● **Exercise brief**: Type out each entry exactly.

Segment Start: Records for this exercise

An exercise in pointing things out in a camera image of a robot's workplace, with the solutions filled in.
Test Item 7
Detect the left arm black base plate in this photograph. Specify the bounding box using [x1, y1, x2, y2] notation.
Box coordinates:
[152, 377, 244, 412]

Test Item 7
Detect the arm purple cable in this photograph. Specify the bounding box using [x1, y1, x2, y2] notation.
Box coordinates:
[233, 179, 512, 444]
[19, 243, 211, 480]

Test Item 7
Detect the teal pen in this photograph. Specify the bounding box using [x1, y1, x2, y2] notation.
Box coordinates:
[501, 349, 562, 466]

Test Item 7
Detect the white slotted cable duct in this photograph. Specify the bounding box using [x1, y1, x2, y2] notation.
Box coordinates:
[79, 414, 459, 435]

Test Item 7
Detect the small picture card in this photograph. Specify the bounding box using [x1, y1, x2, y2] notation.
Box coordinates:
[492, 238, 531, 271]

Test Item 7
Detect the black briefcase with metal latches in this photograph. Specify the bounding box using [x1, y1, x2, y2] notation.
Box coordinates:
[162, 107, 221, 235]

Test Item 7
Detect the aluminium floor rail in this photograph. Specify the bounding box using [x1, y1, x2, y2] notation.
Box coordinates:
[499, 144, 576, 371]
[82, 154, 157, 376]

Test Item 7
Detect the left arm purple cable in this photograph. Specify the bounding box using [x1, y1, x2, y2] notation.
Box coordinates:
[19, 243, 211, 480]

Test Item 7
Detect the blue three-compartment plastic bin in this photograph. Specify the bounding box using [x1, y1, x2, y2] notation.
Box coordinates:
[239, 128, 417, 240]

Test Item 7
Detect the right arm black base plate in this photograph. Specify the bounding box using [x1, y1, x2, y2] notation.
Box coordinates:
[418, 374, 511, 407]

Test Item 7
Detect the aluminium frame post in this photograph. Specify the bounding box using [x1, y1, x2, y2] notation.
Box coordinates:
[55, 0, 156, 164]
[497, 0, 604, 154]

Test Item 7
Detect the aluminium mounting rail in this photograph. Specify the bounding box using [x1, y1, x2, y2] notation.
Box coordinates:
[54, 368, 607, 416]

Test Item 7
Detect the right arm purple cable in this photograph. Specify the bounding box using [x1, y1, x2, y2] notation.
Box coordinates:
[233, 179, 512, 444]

Segment End: Records for this exercise

● **Response to the exercise**:
An exercise in pointing things out in a camera image of a robot's workplace, with the solutions filled in.
Test Item 7
Detect the left arm black base plate in this photograph. Specify the bounding box using [x1, y1, x2, y2] notation.
Box coordinates:
[152, 377, 244, 412]

Test Item 7
Detect the arm purple cable in this photograph. Specify the bounding box using [x1, y1, x2, y2] notation.
Box coordinates:
[233, 179, 512, 444]
[19, 243, 211, 480]

Test Item 7
Detect the teal pen in this photograph. Specify the bounding box using [x1, y1, x2, y2] notation.
Box coordinates:
[501, 349, 562, 466]

Test Item 7
Detect the white slotted cable duct in this photograph. Specify the bounding box using [x1, y1, x2, y2] notation.
Box coordinates:
[79, 414, 459, 435]

Test Item 7
Detect the small picture card in this photograph. Specify the bounding box using [x1, y1, x2, y2] notation.
Box coordinates:
[492, 238, 531, 271]

Test Item 7
Detect the black briefcase with metal latches in this photograph. Specify the bounding box using [x1, y1, x2, y2] notation.
Box coordinates:
[162, 107, 221, 235]

Test Item 7
Detect the aluminium floor rail in this photograph. Specify the bounding box using [x1, y1, x2, y2] notation.
Box coordinates:
[499, 144, 576, 371]
[82, 154, 157, 376]

Test Item 7
Detect the left arm purple cable in this photograph. Specify the bounding box using [x1, y1, x2, y2] notation.
Box coordinates:
[19, 243, 211, 480]

Test Item 7
Detect the blue three-compartment plastic bin in this photograph. Specify the bounding box using [x1, y1, x2, y2] notation.
Box coordinates:
[239, 128, 417, 240]

Test Item 7
Detect the right arm black base plate in this photograph. Specify the bounding box using [x1, y1, x2, y2] notation.
Box coordinates:
[418, 374, 511, 407]

Test Item 7
Detect the aluminium frame post in this photograph. Specify the bounding box using [x1, y1, x2, y2] notation.
Box coordinates:
[55, 0, 156, 164]
[497, 0, 604, 154]

Test Item 7
Detect the aluminium mounting rail in this photograph. Specify the bounding box using [x1, y1, x2, y2] notation.
Box coordinates:
[54, 368, 607, 416]

Test Item 7
Detect the right arm purple cable in this photograph. Specify the bounding box using [x1, y1, x2, y2] notation.
Box coordinates:
[233, 179, 512, 444]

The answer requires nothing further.